TASK PROMPT:
Leave out the pictures, then output the lines of the records below from the first through the one containing "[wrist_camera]".
*****
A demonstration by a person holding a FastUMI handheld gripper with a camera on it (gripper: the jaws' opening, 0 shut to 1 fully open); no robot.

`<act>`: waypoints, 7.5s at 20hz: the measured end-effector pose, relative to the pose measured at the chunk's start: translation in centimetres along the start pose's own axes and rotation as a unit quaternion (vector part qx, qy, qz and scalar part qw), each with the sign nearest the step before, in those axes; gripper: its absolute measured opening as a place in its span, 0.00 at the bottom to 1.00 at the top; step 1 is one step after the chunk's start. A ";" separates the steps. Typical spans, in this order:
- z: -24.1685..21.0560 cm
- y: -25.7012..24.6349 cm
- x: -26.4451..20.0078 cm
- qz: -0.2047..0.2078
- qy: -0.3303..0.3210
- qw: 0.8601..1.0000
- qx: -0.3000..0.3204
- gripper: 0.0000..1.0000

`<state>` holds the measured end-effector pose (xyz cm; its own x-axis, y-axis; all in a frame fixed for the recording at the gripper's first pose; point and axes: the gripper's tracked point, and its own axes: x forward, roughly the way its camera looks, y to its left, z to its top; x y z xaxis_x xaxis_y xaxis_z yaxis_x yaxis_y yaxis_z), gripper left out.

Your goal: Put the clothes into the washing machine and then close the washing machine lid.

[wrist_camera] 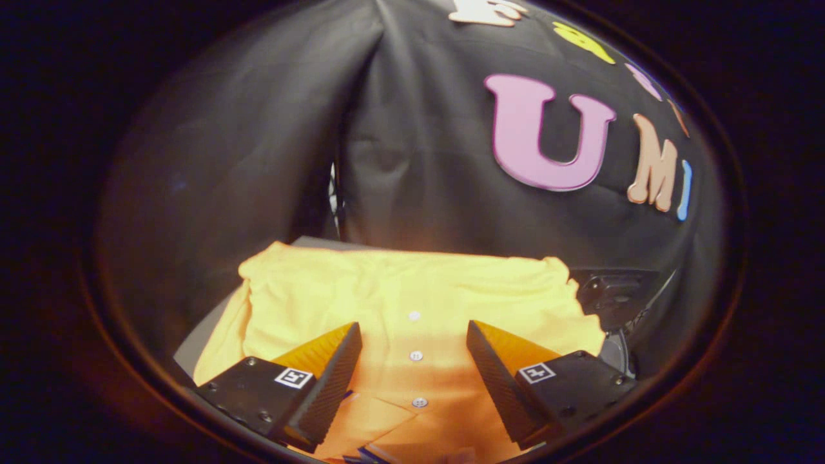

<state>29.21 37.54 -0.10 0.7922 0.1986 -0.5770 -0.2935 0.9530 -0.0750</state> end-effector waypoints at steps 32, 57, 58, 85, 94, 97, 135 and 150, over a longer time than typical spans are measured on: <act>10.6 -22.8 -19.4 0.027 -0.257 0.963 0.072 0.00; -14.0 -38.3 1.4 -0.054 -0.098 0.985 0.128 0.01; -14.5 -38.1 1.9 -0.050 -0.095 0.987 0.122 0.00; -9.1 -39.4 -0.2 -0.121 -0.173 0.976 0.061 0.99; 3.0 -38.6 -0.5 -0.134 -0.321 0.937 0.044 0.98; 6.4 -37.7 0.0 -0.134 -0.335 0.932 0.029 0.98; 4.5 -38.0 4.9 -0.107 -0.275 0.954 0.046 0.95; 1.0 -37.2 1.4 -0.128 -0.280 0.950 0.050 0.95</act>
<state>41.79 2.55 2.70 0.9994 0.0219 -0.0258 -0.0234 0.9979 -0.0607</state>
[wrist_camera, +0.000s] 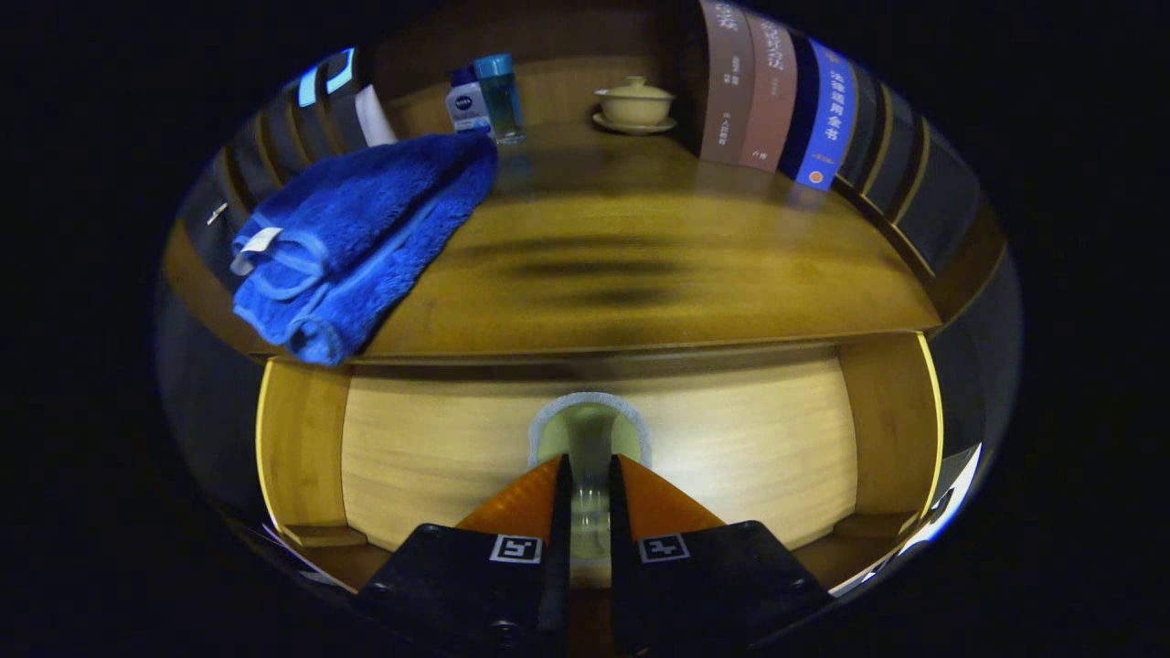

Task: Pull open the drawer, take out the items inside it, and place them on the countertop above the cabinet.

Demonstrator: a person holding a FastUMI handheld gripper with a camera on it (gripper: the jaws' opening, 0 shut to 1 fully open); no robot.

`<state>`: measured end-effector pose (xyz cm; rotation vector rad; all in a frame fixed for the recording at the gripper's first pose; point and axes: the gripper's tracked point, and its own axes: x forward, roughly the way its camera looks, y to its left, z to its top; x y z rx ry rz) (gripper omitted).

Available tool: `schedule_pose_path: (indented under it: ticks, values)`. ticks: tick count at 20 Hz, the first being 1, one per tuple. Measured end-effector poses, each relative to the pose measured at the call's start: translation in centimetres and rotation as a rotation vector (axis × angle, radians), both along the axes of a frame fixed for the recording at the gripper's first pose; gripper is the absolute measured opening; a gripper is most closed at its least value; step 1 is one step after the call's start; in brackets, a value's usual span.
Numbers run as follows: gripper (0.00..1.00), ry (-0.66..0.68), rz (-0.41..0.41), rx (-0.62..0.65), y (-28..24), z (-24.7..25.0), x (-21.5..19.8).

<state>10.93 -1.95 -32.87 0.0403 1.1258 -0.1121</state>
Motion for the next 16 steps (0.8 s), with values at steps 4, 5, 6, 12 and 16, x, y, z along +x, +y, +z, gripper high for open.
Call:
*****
SOLUTION BELOW:
A demonstration by a person holding a FastUMI handheld gripper with a camera on it (gripper: the jaws' opening, 0 shut to 1 fully open); no robot.

`<act>`: waypoints, 7.5s at 20hz: the measured end-effector pose, relative to the pose measured at the chunk's start: translation in centimetres along the start pose's own axes and rotation as a unit quaternion (vector part qx, qy, qz and scalar part qw), each with the sign nearest the step before, in those axes; gripper: its absolute measured opening as a place in its span, 0.00 at the bottom to 1.00 at the top; step 1 is one step after the chunk's start. A ";" separates the steps. Typical spans, in this order:
- z: -24.1685..21.0560 cm
- y: -25.7012..24.6349 cm
- x: -26.4451..20.0078 cm
- qz: -0.2047..0.2078
- qy: -0.3303..0.3210
- qw: 0.8601..1.0000
- qx: -0.3000..0.3204
- gripper: 0.0000..1.0000

`<state>` holds the measured end-effector pose (xyz cm; its own x-axis, y-axis; all in a frame fixed for the recording at the gripper's first pose; point and axes: the gripper's tracked point, and its own axes: x forward, roughly the way its camera looks, y to its left, z to its top; x y z xaxis_x xaxis_y xaxis_z yaxis_x yaxis_y yaxis_z), gripper left out.

Your goal: Put the clothes into the washing machine and then close the washing machine lid.

[wrist_camera] 

Besides the given answer, there is nothing more to add.